Disaster losses for 2005, 2006, or through February 28, 2007, are covered under the emergency disaster assistance legislation that Congress passed in May. With the extended deadline in the Omnibus Appropriations bill, producers are still limited to eligibility for disaster assistance in only one of the three years, and may choose which year to receive payment for eligible disaster losses.

In 2007, a total of 23 South Dakota counties have been named as primary and contiguous counties under Secretarial disaster designations for drought and a total of 48 South Dakota counties have been named as primary and contiguous counties under Presidential disaster declarations.

To date, Butte, Campbell, Potter, Sully, Hughes, Walworth, Dewey, and Stanley Counties are the only South Dakota counties that have NOT been named in 2007 under any type of disaster designation or declaration; however, producers in these counties may be eligible for disaster assistance for 2005, or 2006 crop and livestock losses.

Nationwide, to date for calendar year 2007, more than 1,300 of the nation's 3,141 counties have been named under a Presidential disaster designation as primary or contiguous counties, and more than 2,500 counties have been named Secretarial disaster designation areas as primary or contiguous counties.

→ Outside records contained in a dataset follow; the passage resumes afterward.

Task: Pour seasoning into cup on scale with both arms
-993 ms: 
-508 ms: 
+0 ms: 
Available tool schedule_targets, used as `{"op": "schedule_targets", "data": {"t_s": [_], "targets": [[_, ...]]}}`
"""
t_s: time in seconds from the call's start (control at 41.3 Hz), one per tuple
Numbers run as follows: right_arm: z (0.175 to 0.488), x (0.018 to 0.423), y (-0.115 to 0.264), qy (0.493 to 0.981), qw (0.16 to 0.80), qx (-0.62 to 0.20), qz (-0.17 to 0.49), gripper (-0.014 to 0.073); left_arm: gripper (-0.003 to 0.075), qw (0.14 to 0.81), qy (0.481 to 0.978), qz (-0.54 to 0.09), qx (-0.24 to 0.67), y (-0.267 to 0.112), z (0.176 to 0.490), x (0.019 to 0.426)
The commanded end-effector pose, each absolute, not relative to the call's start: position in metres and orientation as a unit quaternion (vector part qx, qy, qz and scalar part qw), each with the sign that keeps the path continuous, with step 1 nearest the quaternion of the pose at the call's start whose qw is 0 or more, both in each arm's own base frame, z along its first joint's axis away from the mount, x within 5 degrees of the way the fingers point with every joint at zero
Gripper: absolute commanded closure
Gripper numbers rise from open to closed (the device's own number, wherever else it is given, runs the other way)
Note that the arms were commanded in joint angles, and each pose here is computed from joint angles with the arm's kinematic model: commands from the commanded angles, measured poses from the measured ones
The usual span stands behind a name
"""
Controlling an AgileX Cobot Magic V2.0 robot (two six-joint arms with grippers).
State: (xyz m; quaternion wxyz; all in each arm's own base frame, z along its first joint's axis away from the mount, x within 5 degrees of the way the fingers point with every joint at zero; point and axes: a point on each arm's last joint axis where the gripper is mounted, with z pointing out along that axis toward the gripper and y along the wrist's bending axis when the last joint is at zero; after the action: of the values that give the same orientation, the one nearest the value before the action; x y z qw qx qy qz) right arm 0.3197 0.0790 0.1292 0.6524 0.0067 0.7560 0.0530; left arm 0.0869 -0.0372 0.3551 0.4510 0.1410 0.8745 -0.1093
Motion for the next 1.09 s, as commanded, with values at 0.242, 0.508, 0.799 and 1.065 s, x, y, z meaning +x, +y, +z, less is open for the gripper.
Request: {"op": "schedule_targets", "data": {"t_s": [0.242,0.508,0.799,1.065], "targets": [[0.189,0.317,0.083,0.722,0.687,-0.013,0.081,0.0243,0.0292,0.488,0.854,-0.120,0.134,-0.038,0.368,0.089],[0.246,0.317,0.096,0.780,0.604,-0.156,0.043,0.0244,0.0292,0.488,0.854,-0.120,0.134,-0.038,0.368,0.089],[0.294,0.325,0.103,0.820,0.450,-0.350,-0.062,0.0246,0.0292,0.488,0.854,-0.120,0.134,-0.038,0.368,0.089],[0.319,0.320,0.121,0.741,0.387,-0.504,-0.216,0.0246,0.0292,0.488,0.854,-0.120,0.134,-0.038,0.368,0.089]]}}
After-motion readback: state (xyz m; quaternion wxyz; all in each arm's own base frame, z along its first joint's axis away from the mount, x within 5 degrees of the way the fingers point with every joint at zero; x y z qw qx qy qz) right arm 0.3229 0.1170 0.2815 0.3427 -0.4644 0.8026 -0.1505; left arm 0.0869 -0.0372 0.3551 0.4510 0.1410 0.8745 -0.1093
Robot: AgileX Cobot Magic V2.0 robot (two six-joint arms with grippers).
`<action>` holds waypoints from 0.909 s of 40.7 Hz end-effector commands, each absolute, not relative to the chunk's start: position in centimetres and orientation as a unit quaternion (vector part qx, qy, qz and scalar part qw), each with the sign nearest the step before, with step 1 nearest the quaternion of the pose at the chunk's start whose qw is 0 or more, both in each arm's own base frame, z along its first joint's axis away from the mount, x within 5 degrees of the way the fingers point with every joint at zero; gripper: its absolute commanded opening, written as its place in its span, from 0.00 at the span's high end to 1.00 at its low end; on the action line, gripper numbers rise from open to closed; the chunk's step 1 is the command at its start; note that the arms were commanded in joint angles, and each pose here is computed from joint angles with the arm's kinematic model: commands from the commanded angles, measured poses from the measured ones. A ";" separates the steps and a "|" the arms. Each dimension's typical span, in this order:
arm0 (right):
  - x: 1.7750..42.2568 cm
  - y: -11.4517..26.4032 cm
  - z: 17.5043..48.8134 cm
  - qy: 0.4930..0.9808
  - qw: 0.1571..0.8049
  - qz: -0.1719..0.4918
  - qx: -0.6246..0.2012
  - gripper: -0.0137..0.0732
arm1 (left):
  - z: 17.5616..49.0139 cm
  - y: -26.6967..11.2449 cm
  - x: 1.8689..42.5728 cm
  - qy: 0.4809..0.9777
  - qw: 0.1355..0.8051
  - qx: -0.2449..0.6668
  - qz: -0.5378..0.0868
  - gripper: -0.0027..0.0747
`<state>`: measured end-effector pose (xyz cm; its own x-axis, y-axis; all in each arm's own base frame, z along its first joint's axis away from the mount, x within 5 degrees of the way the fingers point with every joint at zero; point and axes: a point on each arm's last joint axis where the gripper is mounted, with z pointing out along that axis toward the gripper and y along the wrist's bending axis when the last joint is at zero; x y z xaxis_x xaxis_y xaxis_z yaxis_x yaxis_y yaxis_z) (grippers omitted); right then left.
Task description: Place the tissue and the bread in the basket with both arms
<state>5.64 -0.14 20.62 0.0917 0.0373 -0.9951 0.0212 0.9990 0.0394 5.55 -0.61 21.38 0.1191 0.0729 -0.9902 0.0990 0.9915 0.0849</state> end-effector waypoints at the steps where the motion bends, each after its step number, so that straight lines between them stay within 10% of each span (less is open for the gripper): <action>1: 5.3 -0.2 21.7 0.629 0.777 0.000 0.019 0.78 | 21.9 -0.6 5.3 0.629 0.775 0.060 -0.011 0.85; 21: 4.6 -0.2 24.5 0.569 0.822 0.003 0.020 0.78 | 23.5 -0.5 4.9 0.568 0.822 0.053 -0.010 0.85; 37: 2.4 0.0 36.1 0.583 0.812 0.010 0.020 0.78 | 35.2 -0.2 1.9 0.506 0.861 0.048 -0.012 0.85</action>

"Hopefully this is the last ad hoc disaster program we have to enact as I find it unacceptable that disaster assistance is often times held hostage by partisan politics. I will continue to fight to ensure that the Senate-passed permanent disaster program is included in the final Farm Bill. A permanent disaster program means that producers are more likely to receive timely assistance when losses occur," said Thune.